Whenever it starts deviating from this rule, I switch distro and/or DE. So, when Ubuntu started becoming bloated to the point that I had to clean up the unnecessary shit (and lately Amazon spyware) for 2 days after updates, I switched to Debian. Then, Debian had my computer and filesystem crash beyond repair 2 weeks before releasing darktable 3.0, so I reinstalled Fedora with Gnome. Then Gnome started to behave erratically, and I moved to KDE. So far, it’s ok.

When I was a kid, I would get excited over Ubuntu updates, tweak Conky and Compiz for hours, patiently fix the post-install mess. Then I got old and tired of being tech’s slave, and started getting less and less excited about updates that always break as much as they pretend to fix.

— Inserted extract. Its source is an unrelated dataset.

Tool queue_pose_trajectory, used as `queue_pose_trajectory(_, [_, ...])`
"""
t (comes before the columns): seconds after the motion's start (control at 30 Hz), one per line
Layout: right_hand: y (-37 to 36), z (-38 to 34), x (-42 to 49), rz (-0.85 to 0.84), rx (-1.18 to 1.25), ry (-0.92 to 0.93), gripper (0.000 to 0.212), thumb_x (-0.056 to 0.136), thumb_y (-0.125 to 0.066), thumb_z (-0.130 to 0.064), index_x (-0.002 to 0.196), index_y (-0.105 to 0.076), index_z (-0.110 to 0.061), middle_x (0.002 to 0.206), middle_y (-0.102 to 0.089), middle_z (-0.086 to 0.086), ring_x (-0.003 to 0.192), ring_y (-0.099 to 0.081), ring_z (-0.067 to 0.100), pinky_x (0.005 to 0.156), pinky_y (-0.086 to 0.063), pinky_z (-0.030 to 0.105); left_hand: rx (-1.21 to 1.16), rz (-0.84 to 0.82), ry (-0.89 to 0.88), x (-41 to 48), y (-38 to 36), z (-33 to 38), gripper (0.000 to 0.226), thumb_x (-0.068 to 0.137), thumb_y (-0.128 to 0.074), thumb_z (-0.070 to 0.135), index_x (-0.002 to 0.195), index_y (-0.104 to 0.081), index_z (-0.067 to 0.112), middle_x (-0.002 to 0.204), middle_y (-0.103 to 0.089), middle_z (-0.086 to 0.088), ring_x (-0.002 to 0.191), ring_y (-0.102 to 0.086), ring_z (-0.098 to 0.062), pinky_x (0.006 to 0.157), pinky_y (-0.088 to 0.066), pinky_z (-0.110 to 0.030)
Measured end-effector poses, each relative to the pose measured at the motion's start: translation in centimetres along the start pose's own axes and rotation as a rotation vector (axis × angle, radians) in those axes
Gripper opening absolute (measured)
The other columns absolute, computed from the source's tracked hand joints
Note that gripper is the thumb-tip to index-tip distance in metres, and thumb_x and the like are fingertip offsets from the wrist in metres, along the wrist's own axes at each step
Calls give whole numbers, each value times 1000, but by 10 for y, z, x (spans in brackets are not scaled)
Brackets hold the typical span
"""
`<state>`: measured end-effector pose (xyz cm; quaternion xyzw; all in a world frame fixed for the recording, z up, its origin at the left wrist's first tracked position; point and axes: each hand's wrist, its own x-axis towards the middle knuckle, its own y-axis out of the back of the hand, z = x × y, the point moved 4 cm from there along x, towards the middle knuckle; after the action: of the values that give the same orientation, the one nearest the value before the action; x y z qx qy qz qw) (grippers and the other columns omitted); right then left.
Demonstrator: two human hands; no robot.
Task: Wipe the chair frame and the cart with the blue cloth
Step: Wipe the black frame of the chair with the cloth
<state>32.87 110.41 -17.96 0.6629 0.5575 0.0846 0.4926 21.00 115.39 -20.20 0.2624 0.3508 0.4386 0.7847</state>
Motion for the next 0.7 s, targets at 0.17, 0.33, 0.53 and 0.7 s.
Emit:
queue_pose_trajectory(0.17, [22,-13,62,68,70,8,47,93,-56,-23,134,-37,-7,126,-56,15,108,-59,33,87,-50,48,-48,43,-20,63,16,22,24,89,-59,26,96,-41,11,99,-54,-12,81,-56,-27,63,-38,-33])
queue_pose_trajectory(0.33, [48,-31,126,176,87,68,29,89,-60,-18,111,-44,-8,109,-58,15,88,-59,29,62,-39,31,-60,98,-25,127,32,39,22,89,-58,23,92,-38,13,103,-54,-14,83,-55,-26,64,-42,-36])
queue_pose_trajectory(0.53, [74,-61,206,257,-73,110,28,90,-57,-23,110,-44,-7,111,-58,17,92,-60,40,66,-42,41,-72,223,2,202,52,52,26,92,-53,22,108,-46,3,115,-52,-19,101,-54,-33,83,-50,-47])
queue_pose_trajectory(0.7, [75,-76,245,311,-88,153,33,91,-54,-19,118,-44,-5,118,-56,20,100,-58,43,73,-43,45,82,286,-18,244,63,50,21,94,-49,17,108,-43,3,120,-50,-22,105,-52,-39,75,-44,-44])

Or perhaps I just got wiser and made my peace with the fact that any Linux distro out there is an absolute disgrace maintained by incompetent dimwits who use computers for the sake of using computers without any end goal or job or task to achieve outside of said computer. They are just trapped in the matrix and happy of it. And I use a computer to run computations that solve problems outside of the computer. So we will never understand each other.

In any case, I think madness begins when you start focusing on the tool and lose perspective on the job at hand. A tool is good as long as it lets you do your job in the least painful way.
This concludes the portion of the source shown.